В результате знакомства с другим партнером она констатирует, что у нее развилась нездоровая приверженность к людям искусства, однако через какое-то время возникла ясность, что сходство индивидуальных качеств не объединяет, а скорее отталкивает друг от друга и порождает нарциссизм у каждого партнера; и, главное, отсутствие честности отношений нельзя компенсировать жизненным опытом и общими интересами и т. д.
Этот текст в сочетании с оригинальной формой создал у молодых читателей представление о документе как о художественном произведении, но преследующем вполне реальную цель. Четкой границы с жизнью нет, именно это и проповедует концептуальное искусство. Она получила 2000 предложений, но не явилась ни на одно интервью.
Вот выписка из полицейского отчета: «В субботу утром мисс Мелон, проезжая на велосипеде пересечение Франклин и Линкольн стрит, была сбита автомобилем. Мисс Мелон получила тяжелое повреждение головы и была доставлена в главную больницу штата Массачусетс, где скончалась». Кто-то о ней сказал: «Она была слишком хороша для этого мира». И действительно, она жила в другом, невидимом нам мире и потому выехала на скоростную дорогу, возможно, не видя бешеный поток автомобилей, и наш жестокий мир наехал на нее.

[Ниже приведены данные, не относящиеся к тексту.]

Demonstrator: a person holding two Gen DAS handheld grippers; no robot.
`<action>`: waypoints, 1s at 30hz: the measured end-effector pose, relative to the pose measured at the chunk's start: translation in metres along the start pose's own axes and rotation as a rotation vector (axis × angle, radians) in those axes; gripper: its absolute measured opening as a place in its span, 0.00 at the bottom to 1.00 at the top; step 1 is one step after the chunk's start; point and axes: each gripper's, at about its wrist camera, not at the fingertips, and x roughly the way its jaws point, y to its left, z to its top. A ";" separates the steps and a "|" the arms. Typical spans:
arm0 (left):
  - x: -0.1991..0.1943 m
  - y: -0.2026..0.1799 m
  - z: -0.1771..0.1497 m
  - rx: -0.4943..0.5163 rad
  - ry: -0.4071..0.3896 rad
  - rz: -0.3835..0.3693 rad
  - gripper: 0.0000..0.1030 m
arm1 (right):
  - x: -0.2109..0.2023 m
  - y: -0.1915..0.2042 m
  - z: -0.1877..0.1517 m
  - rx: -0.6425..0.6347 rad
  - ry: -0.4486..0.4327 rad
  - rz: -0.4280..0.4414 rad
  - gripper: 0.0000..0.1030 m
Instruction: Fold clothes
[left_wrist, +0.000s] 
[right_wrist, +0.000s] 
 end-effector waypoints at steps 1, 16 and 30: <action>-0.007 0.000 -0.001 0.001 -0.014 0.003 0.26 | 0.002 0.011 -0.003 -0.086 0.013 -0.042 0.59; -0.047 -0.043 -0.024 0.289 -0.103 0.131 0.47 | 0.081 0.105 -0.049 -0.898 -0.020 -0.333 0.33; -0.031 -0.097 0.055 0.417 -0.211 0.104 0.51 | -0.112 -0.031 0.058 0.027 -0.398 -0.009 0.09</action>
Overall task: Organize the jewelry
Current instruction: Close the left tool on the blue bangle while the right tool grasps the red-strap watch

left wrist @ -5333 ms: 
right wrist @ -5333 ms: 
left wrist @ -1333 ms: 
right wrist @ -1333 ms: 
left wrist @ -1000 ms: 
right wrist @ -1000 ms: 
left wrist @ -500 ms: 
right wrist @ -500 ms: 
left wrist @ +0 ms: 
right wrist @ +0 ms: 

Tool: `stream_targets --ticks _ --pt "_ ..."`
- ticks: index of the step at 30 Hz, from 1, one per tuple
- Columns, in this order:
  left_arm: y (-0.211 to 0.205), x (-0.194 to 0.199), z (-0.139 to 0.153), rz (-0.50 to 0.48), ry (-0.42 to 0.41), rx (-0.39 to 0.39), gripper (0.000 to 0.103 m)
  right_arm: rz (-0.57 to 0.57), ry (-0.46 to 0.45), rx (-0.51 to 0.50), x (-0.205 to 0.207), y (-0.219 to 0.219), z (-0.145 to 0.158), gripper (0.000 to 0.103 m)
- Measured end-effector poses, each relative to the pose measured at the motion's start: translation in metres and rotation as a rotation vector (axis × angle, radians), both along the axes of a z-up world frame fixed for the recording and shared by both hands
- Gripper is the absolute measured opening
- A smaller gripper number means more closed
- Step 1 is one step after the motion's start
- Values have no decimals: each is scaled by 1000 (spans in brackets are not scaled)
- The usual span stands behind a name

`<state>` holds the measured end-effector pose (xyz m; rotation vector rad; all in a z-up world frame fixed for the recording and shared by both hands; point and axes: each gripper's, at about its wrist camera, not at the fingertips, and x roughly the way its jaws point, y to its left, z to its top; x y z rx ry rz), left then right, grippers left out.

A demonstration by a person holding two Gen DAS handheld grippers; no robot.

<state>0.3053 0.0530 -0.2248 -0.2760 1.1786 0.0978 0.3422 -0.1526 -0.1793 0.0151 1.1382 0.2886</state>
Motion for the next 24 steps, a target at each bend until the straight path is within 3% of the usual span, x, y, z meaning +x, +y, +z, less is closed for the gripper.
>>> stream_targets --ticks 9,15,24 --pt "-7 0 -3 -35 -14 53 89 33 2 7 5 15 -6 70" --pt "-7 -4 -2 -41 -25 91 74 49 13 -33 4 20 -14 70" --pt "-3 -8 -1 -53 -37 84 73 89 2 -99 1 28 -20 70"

Она говорила, что никогда не будет старой, и ее предвидение исполнилось. В день похорон сотни ее поклонников выкрасили волосы в черный цвет. Оркестр, где она была рок-певицей и пианисткой, дал прощальный концерт, посвященный ее памяти. «Ее невозможно было представить без нас, а нас без нее, — сказал руководитель оркестра. — Мы решили, что не можем больше выступать вместе. Оркестр прекращает выступления».
На том месте мостовой, где ее сбила машина, каждый день появляются свежие цветы. Грязная мостовая и яркие цветы — картина концептуального искусства, сочетающая горестную художественную идею в головах ее почитателей с жестокой реальной жизнью.